[Start of Attachment]
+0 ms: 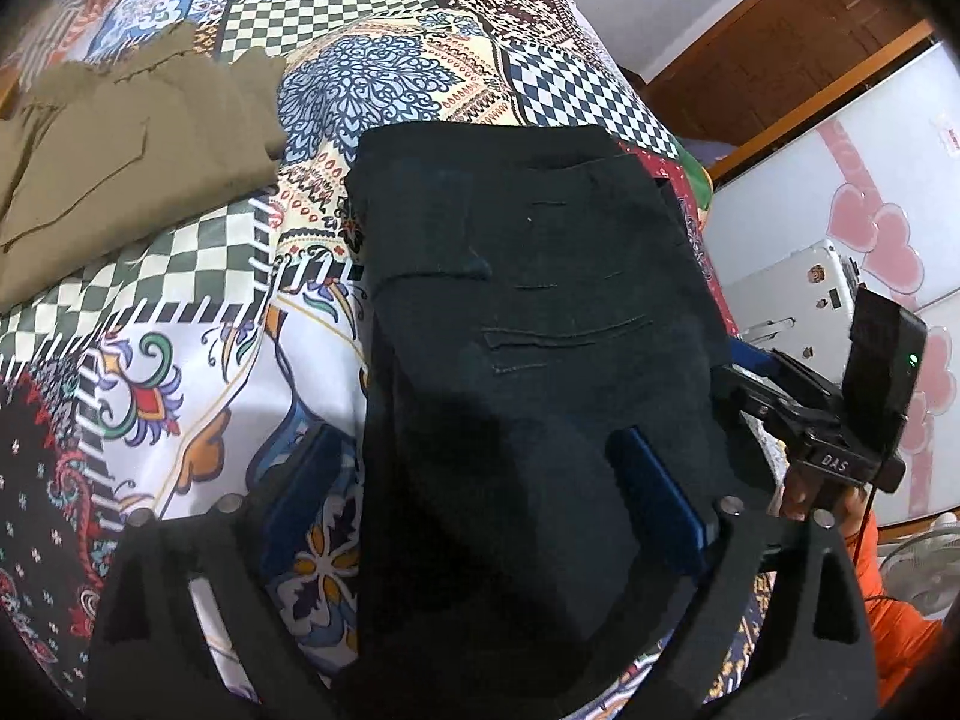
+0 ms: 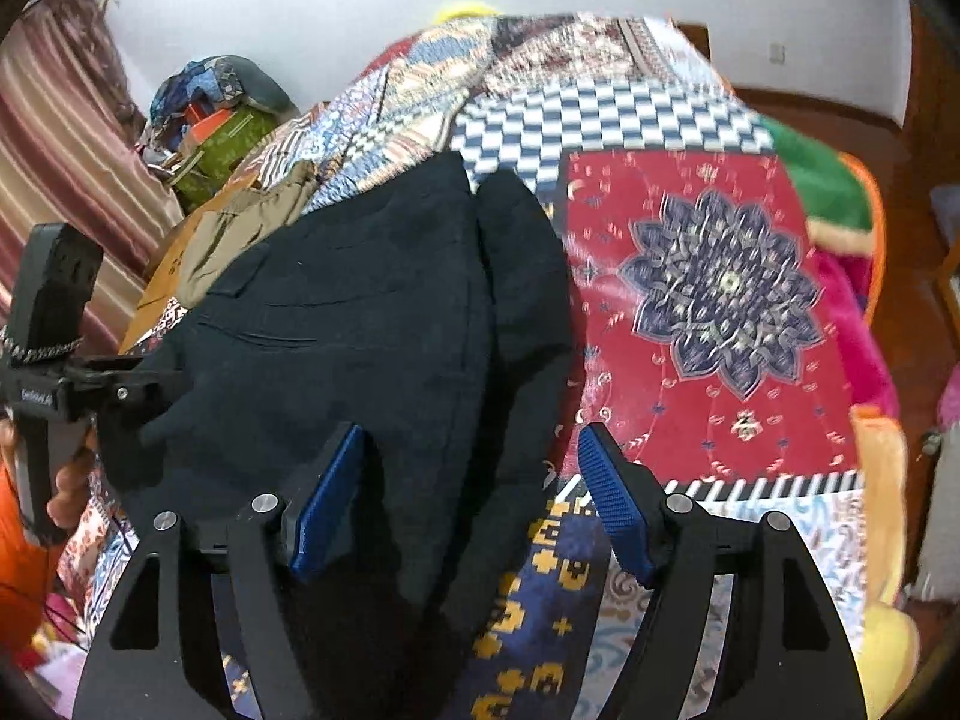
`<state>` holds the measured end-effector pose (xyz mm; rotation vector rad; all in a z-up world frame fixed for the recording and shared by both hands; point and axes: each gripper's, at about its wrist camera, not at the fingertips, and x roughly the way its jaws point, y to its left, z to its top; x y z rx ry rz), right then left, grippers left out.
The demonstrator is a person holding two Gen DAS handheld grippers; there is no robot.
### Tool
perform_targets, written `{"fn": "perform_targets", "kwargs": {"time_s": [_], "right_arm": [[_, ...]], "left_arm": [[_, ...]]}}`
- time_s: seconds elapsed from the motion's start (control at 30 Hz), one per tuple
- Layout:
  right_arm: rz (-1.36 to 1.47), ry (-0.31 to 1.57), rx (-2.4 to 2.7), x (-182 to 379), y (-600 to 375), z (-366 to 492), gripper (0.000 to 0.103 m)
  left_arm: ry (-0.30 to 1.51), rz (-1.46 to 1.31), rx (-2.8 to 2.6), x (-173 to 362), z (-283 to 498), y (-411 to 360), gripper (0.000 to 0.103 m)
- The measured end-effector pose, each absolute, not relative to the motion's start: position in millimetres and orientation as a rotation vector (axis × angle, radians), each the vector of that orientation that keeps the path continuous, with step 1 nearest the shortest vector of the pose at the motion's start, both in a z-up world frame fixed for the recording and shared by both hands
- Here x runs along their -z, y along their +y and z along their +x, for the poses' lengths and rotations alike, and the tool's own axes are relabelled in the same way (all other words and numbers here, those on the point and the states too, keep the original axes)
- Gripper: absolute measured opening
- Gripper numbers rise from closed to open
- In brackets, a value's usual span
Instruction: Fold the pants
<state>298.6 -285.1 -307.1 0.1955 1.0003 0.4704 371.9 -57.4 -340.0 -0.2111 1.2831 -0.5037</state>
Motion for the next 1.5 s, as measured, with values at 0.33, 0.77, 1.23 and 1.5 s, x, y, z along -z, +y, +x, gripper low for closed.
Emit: {"fn": "perform_targets", "kwargs": {"time_s": [0.33,0.77,1.23,1.5], "right_arm": [[0.299,1.078,-0.555,325.0,-284.4,310.6,0.080],[0.297,1.061,-0.598,316.8,-266.0,309.4,0.060],[0.279,1.016,-0.711,294.9,-248.5,286.3,0.038],[0.196,1.023,-0.719,291.7,-225.4,279.7,0.049]], "left_arm": [[1.277,-0.171,0.508,348.9,389.8,-76.6,0.098],[1.249,-0.179,0.489,355.5,392.3,-87.6,0.077],[1.221,-0.179,0.455,324.2,331.1,-40.7,0.056],[1.274,-0.296,0.420,332.7,306.0,6.0,0.066]]}}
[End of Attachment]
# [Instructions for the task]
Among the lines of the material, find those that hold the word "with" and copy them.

# [Expected output]
- The measured end-effector pose, each absolute, not relative to the motion's start: position in millimetres and orientation as a rotation vector (axis × angle, radians), each the vector of that orientation that keeps the path continuous, with step 1 nearest the shortest vector of the pose at the motion's start, both in a z-up world frame fixed for the recording and shared by both hands
Motion for the next 1.5 s, as measured, with values at 0.33, 0.77, 1.23 and 1.5 s, x, y, z along -z, +y, +x, gripper low for closed.

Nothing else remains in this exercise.